Artinya, mulai pergerakannya sama dengan gerakan lingkungan di Amerika yang melahirkan Hari Bumi. Tapi kemudian, lanjutnya, ada jeda gerakan lingkungan cukup lama.
Sehingga, perlu instrospeksi bersama-sama. “Apakah di Aisyiyah tidak digerakkan atau ini tidak menjadi gerakan yang membudaya?” tanyanya. Sebab, Hening menyatakan, ada dua sifat gerakan: kultural dan struktural (terkait tata kelola). “Jika keduanya tidak dikelola dengan baik, maka tidak akan menjadi jejak sejarah,” ujar Hening.
Antara tahun 1980-1990an, Hening mengingat Aisyiyah pernah mendapat penghargaan atas gerakan menanam pohon, namun gerakan itu tidak lanjut pada tahun berikutnya. “Lagi-lagi terhenti, belum muncul lagi,” komentarnya.
Artinya, Hening mengungkap, PR terbesar Aisyiyah adalah bagaimana menggerakkan kembali atau menciptakan momentum agar bisa bergerak bersama dalam urusan lingkungan.
Padahal, menurut Hening, harusnya hal ini menjadi urusan keseharian. “Kita tidak bisa yang bekerja hanya (mengandalkan) Lembaga Limgkungan Hidup dan Penanggulangan Bencana (LLHPB), sama sekali tidak bisa!” tegasnya.
Hening memaparkan, untuk dua tahun mendatang, lembaga ini hanya fokus pada dua program: Green Aisyiyah dan Green Resilience (Kelentingan Keluarga). Green Aisyiyah meliputi Green school, energi, sampah, dan banyak lainnya.

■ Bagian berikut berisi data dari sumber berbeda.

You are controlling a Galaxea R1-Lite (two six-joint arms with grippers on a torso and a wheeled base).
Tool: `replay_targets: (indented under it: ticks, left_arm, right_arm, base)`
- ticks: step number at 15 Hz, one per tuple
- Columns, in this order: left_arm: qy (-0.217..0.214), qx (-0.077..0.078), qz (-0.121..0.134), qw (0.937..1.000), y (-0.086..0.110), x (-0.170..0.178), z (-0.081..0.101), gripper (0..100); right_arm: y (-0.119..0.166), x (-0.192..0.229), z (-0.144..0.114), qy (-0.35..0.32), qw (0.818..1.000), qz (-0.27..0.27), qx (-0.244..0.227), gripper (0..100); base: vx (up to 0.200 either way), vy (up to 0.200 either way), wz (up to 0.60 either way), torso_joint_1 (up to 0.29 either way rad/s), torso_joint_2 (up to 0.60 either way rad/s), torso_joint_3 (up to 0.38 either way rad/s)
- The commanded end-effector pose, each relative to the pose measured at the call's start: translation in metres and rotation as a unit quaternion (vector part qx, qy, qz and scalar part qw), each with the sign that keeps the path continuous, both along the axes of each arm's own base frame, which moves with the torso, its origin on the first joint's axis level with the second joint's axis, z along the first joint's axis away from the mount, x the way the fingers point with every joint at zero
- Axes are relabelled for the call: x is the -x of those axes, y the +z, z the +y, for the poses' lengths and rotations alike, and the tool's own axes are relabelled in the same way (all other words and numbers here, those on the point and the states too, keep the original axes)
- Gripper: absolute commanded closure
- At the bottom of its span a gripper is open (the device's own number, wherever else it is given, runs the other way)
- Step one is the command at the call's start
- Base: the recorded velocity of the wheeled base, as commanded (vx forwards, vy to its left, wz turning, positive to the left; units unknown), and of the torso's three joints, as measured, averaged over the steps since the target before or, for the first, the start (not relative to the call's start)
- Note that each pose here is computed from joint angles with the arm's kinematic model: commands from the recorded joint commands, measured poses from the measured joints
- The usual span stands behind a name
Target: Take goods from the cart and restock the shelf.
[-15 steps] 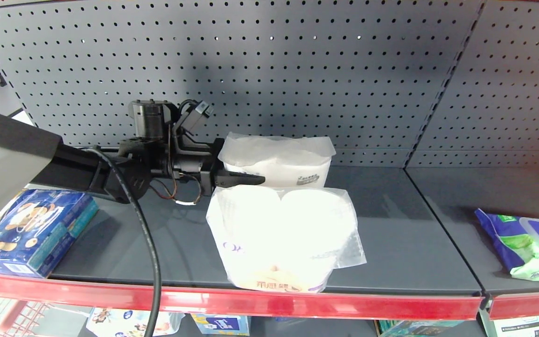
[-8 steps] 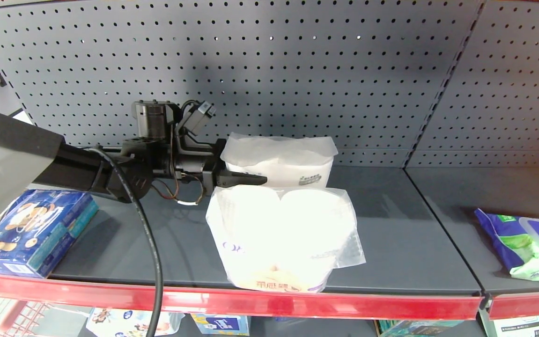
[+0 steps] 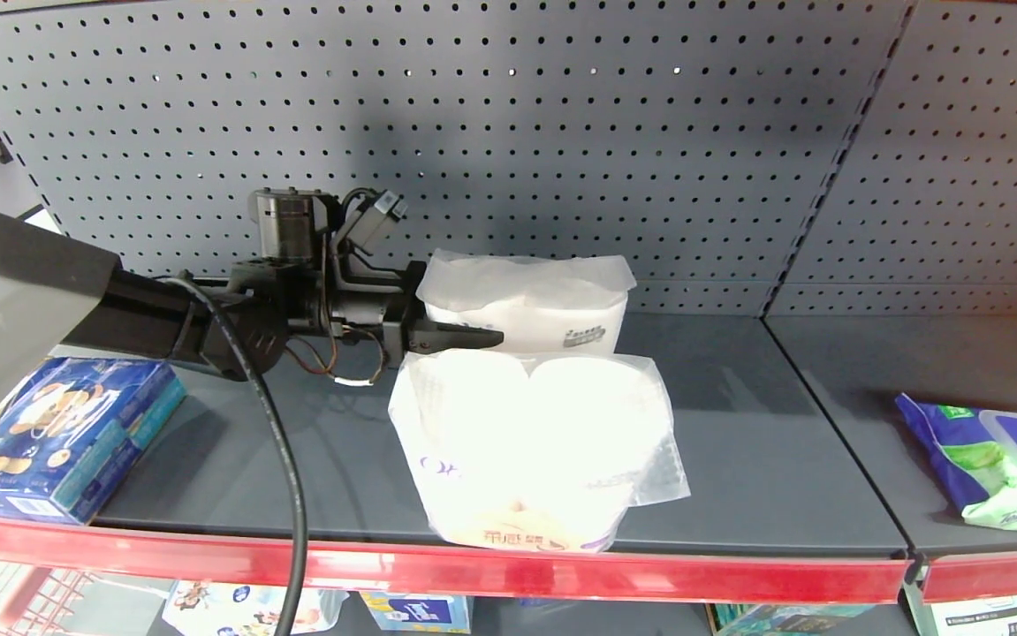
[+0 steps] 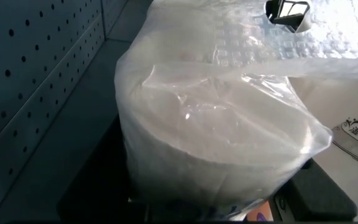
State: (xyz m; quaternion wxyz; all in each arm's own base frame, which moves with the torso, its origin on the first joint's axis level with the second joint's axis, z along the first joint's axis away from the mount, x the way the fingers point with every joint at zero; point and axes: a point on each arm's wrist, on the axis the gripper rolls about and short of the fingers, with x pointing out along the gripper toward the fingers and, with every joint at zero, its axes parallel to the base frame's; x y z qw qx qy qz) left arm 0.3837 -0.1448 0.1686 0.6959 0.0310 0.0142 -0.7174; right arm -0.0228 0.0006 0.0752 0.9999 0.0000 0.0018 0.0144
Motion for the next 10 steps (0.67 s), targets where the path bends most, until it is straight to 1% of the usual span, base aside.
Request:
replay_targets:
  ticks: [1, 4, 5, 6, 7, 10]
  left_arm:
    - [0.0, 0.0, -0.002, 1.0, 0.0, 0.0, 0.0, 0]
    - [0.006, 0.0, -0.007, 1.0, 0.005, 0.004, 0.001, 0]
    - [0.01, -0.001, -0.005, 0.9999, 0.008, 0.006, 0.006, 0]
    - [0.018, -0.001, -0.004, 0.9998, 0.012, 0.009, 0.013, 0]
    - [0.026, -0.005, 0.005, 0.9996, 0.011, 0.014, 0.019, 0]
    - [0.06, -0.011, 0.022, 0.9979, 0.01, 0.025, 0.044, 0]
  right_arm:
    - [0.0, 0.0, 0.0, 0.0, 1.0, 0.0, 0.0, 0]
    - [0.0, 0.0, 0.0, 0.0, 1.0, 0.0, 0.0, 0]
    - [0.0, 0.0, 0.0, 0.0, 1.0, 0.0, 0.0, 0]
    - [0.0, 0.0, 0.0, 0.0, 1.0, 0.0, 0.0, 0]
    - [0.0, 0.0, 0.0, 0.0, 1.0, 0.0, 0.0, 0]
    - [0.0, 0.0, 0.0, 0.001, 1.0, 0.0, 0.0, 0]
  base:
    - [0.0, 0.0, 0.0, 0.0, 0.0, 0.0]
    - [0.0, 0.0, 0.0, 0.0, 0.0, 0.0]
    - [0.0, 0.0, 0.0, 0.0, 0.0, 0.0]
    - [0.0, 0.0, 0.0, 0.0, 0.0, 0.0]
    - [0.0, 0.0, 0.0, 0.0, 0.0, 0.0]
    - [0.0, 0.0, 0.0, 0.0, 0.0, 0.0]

Sedangkan, lima tahun ke belakang, lembaga ini punya lima program terkait lingkungan, yaitu: Hijau Indonesiaku, Pengurangan Sampah Plastik, Memperhatikan Dampak Asbestos, Peningkatan Kapasitas dan Sosialisasi, dan Program Kelentingan Keluarga.
Dorong Gerakan yang Luas
Bagaimana menggerakkan secara luas, bagi Hening, menjadi PR terberat LLHPB saat ini. “Di internal LLHPB, bagaimana menggerakkan ini di wilayah dan nasional agar menjadi cita-cita bersama?” ujar Hening.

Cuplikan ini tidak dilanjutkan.